'Default' random seed when parallel pool is created?
13 views (last 30 days)
Hi, I came across an interesting behavior concerning parallel computing and random number generation.
When I run the following code several times
poolobj = gcp('nocreate');delete(poolobj)
parpool; parfor l=1:1, rand(1,10), end
(i.e. delete existing parallel pool, initialize a parallel pool and generate 10 random numbers in a (trivial) parfor loop), I get exactly the same random numbers in most of the times. This happens without setting a random seed. I dont understand why I get the same numbers in most of the cases (and if there is a reason for this behavior, why isnt it the case in EVERY run ?). Note: if I replace the 'parfor' by 'for' in the above code, I get different random numbers in different runs (as expected). Does anyone have an idea if some kind of random seed is automatically set by this percedure of shutting down a parallel pool and initializing a new one? (Which only holds in 'most of the cases' and not for standard 'for'-loops?) I am very confused.

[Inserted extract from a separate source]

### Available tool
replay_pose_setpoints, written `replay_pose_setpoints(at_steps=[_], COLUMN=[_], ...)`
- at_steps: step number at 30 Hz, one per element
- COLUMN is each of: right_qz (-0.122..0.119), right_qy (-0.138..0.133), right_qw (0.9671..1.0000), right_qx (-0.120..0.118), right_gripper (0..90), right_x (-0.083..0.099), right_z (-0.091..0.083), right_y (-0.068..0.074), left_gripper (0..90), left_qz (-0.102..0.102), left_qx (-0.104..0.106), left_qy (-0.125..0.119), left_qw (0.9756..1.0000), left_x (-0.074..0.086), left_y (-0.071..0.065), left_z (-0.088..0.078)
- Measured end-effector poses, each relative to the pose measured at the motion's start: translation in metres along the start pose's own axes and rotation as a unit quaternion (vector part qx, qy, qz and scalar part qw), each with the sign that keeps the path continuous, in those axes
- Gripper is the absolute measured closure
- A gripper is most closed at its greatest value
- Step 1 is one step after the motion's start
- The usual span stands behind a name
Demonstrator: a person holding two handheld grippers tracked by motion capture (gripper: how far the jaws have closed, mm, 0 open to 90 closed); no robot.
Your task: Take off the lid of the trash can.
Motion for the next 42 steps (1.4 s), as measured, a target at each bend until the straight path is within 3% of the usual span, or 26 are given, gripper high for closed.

Edric Ellis on 30 Mar 2021
Workers in a parallel pool have deterministic random number generation states set up each time they start up. This is described in detail here in the documentation. The reason that you don't see reproducible results is that the parfor implementation itself does not guarantee to send the same iterations of the loop to the same workers. You would get reproducible results by using spmd, where you know for sure which workers run each iteration:
x = rand(1,10)
The code above will create the same x on each worker each time you start a fresh parallel pool
If you wish to get complete reproducibility of random number generation in a parfor loop, you can use the techniques described here which basically ensure that the random number generation state is based on the loop iteration.